Theater: J. M. Barrie’s Peter Pan is one of the best known, most enduring stories ever written. So much so that there are numerous adaptations — like Peter and the Starcatcher, Finding Neverland and the soon-to-be-released movie Pan — that draw on our collective awareness of the boy who never grew up. Tonight, the Maltz Jupiter Theatre presents Peter Pan Jr., a live stage version of the Disney animated take on the tale, starring third-to-fifth graders enrolled in the company’s youth conservatory. And if the show leaves you wanting to see more, Boca Raton’s Wick Theatre obliges next month with the Jule Styne/Betty Comden/Adolph Green musical, with flying by ZFX. For now, call the Maltz for this weekend’s show, 561-743-2666.
Film: British director Ken Loach has spent his life making political films of the history of his nation, but infused with such humanity that the message does not stick out. That is certainly the case with Jimmy’s Hall, Loach’s 24th feature, a dramatization of real-life community organizer James Gralton (Barry Ward) in the Ireland of the 1930s. After being deported once, he returns home and opens a recreation hall for the arts and for dances, all seen as a threat by the Catholic Church leaders. Of course what the church should really worry about is how the hall becomes a center for political activism. Jimmy’s Hall opens this week at the Living Room Theatres on the FAU campus in Boca Raton.
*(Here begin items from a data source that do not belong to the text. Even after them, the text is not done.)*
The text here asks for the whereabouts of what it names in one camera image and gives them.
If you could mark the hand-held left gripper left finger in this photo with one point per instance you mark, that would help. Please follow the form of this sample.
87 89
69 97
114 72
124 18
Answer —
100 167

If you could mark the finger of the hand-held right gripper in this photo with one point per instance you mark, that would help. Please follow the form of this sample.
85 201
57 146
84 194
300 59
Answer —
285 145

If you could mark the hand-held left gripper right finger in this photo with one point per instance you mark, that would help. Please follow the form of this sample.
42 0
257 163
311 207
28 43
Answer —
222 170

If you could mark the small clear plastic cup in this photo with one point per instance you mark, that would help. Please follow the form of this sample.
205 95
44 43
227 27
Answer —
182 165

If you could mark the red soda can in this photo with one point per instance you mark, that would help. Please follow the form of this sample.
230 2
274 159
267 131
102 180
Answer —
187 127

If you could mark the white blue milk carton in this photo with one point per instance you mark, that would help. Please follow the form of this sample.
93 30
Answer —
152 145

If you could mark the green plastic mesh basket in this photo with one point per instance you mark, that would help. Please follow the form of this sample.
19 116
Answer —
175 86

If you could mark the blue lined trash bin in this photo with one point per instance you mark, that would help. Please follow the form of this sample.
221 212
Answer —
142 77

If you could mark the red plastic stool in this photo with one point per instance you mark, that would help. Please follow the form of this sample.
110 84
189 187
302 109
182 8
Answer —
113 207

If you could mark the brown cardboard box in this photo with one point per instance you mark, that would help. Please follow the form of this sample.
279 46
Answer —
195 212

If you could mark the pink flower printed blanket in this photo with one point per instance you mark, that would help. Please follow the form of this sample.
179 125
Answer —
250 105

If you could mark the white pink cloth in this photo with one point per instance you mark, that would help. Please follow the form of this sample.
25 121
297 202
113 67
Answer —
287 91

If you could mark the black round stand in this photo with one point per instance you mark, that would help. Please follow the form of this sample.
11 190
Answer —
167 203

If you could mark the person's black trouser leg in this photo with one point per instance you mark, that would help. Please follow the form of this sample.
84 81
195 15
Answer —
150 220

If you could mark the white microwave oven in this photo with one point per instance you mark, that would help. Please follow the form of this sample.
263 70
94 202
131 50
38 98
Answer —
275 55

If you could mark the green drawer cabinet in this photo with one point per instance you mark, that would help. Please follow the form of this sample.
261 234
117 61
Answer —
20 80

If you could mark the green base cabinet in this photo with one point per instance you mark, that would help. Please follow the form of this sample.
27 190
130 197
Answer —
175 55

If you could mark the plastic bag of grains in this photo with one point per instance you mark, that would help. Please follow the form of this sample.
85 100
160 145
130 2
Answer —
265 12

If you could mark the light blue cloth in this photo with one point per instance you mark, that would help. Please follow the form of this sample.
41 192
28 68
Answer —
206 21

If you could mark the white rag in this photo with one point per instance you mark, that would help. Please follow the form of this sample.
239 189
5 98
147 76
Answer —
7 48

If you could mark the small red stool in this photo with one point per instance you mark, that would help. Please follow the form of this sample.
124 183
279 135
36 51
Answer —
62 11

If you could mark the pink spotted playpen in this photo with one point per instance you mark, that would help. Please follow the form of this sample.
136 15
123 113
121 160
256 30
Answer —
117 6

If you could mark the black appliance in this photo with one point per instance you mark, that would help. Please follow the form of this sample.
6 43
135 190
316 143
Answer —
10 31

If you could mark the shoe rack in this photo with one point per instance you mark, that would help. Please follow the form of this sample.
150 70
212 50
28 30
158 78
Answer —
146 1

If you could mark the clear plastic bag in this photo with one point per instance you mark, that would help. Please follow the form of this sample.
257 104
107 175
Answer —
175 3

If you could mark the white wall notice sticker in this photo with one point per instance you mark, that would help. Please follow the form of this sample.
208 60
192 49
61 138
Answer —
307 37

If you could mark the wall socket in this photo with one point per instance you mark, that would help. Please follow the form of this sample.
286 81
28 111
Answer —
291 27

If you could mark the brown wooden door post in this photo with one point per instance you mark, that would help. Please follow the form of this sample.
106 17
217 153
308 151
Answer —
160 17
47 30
Music: The Palm Beach Chamber Music Festival closes its summer season this weekend with a typically eclectic mix that ends in unusual fashion with a nonet for strings and winds by the mid-19th century French composer Louise Farrenc. She was a very fine composer, and in recent years she’s begun to get more attention (especially here in South Florida, where her music has been featured on several programs of the Chameleon series in Fort Lauderdale). And her story is not one of prejudice or neglect: Her husband, a flutist, founding a publishing house that promoted her works, and she was a legendary teacher at the Paris Conservatoire for 30 years. She was a well-known composer in her day, but like many other good composers of her time her music languished until our day, when changing social mores and new technology make it much easier to reintroduce ourselves to composers of the past. So head on up to the Eissey Campus Theatre tonight or the Crest Theatre tomorrow afternoon and find out what all the fuss was about when her nonet was premiered in 1850.